THE PROBLEM: Report, word for word, every line of the material that contains "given".
---------------
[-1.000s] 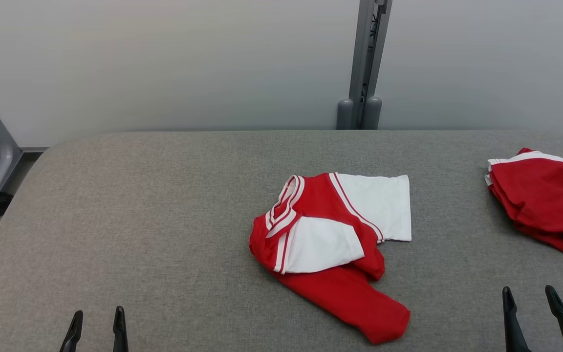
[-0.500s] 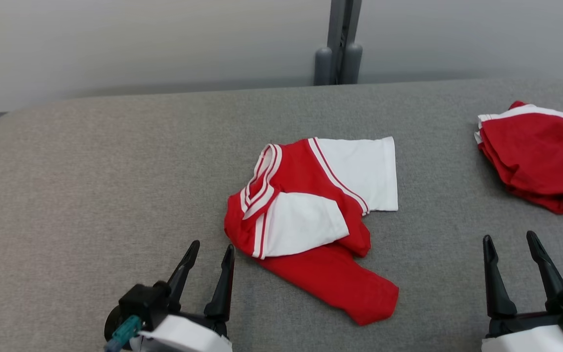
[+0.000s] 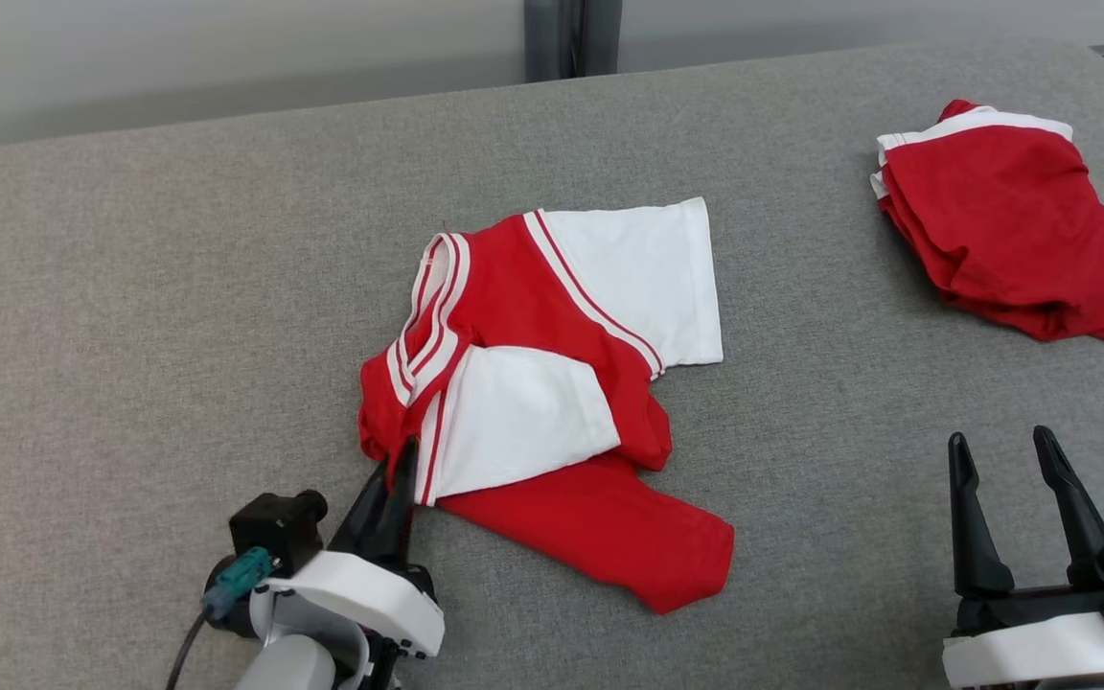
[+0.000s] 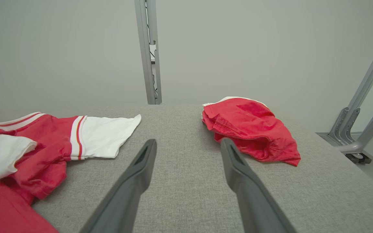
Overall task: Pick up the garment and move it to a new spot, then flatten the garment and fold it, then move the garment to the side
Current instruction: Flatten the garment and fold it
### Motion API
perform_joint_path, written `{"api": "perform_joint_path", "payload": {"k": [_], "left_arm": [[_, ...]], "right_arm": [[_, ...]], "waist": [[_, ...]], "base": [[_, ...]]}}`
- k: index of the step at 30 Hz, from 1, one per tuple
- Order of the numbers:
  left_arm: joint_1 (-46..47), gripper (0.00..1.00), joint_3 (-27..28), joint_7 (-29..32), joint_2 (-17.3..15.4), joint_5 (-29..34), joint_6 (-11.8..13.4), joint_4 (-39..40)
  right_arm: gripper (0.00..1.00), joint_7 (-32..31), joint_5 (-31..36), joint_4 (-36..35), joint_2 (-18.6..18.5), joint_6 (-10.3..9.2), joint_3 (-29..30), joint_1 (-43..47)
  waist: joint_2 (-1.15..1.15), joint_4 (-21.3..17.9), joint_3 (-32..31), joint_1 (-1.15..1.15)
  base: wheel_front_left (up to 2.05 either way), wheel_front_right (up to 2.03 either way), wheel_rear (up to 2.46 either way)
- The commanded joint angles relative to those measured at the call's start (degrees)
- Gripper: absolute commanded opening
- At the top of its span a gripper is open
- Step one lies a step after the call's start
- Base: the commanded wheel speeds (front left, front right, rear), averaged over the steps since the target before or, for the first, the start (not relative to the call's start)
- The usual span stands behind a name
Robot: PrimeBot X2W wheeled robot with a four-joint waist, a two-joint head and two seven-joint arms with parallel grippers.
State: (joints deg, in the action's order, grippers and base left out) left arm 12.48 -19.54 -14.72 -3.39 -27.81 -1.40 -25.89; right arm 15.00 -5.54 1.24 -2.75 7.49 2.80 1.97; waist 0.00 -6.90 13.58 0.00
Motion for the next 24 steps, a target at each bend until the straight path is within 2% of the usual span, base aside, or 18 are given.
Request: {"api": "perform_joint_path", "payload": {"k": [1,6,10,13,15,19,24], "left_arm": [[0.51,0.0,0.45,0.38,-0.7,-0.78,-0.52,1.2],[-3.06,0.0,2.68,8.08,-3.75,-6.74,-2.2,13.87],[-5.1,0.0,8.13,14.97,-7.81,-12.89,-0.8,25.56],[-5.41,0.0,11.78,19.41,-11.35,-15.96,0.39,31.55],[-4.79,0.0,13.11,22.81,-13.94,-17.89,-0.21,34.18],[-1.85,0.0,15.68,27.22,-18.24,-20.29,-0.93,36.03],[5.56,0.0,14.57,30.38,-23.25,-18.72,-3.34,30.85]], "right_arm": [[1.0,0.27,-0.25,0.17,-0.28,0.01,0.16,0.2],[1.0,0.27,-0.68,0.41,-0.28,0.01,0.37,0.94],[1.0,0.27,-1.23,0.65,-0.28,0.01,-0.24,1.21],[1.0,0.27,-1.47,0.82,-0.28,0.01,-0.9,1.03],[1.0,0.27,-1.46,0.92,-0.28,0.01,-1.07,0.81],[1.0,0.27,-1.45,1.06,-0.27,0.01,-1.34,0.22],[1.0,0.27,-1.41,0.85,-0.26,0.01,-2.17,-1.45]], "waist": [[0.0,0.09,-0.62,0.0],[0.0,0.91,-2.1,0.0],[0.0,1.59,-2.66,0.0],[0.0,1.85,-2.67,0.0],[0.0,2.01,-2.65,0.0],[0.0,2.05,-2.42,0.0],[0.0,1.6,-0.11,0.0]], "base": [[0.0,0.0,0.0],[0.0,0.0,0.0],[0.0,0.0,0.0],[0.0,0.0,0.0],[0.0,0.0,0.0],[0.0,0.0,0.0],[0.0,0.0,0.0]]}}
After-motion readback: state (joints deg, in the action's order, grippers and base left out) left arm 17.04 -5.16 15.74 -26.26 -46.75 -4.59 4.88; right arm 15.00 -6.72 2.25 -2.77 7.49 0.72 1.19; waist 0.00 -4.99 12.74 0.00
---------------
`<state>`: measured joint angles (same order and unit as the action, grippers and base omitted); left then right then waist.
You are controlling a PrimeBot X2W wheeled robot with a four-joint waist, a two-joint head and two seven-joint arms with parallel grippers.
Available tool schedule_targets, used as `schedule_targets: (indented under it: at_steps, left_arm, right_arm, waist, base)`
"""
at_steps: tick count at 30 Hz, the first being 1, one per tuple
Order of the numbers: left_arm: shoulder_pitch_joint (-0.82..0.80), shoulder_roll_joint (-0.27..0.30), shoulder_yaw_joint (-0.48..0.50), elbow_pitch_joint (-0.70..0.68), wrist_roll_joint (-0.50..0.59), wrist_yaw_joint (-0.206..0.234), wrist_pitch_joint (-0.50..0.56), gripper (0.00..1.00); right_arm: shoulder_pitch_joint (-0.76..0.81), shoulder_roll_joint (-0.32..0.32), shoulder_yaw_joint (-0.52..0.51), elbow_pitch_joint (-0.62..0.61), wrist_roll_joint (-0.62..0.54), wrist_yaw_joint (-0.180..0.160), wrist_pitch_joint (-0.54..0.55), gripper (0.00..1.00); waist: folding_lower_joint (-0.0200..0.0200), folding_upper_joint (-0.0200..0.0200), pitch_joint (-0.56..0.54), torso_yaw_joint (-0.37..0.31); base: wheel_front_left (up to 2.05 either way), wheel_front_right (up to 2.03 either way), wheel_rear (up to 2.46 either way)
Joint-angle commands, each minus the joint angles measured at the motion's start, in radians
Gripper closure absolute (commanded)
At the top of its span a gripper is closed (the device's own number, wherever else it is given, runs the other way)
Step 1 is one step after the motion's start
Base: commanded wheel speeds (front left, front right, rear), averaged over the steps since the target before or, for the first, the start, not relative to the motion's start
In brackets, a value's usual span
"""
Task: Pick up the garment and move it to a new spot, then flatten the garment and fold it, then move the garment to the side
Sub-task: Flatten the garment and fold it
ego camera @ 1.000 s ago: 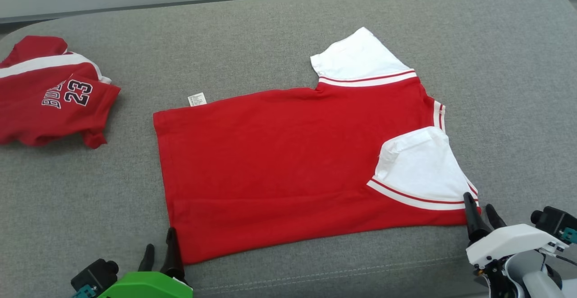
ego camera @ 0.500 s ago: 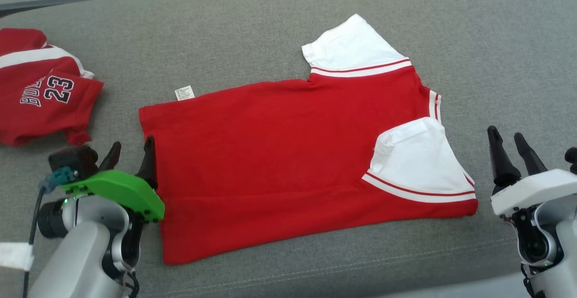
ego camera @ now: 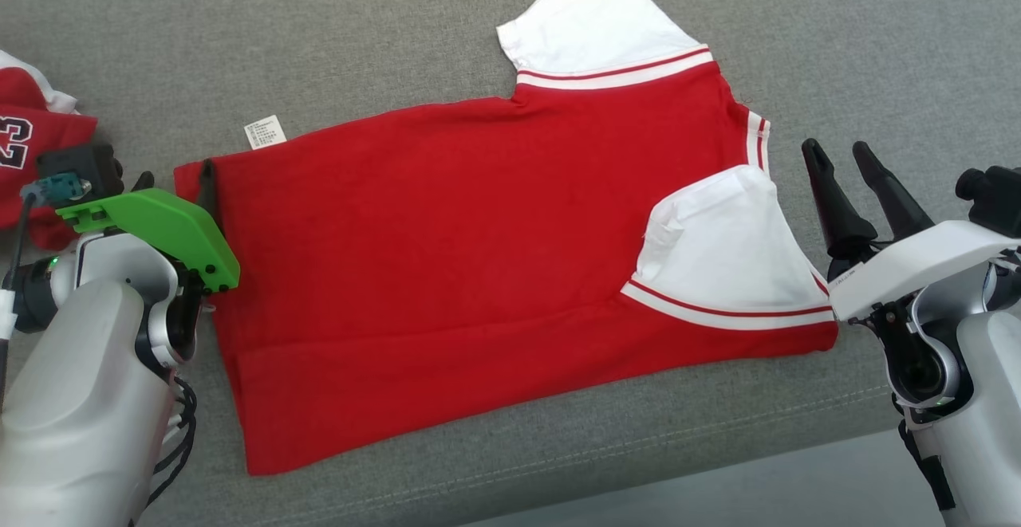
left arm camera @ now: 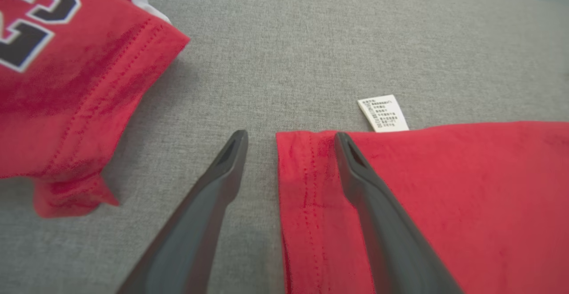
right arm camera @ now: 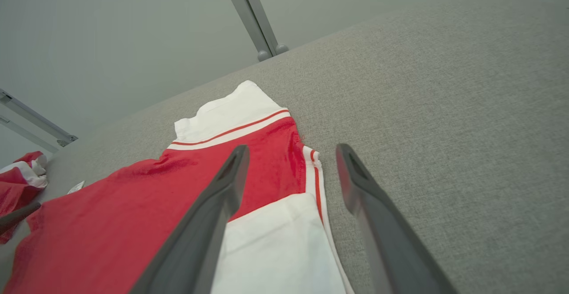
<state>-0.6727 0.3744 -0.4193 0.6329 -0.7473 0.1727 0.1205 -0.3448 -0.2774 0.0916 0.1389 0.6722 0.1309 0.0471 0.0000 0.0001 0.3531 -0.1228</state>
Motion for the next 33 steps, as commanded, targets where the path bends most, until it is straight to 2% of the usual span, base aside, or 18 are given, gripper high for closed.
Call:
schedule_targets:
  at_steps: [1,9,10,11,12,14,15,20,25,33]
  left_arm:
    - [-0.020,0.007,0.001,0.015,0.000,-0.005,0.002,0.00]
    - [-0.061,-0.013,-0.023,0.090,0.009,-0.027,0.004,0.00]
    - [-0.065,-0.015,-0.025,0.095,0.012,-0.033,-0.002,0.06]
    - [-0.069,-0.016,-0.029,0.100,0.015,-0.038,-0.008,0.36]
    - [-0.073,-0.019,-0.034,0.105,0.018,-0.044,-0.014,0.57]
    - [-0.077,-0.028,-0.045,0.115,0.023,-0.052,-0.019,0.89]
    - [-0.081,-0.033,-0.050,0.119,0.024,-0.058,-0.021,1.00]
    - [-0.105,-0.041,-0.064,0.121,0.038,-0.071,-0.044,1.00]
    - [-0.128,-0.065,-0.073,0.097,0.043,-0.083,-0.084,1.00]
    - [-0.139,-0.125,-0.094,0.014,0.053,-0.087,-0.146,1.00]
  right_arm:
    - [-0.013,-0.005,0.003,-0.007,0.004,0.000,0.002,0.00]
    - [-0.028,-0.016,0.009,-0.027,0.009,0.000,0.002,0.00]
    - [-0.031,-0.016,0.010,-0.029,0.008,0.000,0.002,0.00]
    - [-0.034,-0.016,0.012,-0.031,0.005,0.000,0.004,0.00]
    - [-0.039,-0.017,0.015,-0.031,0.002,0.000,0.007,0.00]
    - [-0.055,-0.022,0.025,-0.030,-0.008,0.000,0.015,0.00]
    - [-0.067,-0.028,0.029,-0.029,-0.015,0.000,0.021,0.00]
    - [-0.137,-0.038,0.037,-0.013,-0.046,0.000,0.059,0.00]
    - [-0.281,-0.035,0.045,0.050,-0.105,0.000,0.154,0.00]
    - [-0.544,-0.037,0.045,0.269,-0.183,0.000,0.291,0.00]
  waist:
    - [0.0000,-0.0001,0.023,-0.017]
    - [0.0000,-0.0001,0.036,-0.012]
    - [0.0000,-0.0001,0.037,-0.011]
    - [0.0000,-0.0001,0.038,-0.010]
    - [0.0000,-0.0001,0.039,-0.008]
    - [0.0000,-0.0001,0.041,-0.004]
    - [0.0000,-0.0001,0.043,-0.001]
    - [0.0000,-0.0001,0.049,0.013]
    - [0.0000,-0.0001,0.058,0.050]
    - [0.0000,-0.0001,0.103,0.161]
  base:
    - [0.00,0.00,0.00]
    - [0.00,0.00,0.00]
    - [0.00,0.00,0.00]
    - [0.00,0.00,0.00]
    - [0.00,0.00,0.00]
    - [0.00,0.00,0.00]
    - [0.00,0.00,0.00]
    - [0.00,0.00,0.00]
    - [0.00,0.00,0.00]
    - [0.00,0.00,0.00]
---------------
RESULT OF THE TASK:
Motion for the next 24 steps, a target at each bend until the straight path is within 2% of the usual span, base aside, or 18 are given.
At the top of its span a gripper is closed (the device's own number, wherever else it is given, runs the other way)
Motion for the next 33 steps, as commanded, targets where the path bends most, until it is straight to 2% of the usual span, base aside, or 18 are given, gripper high for closed.

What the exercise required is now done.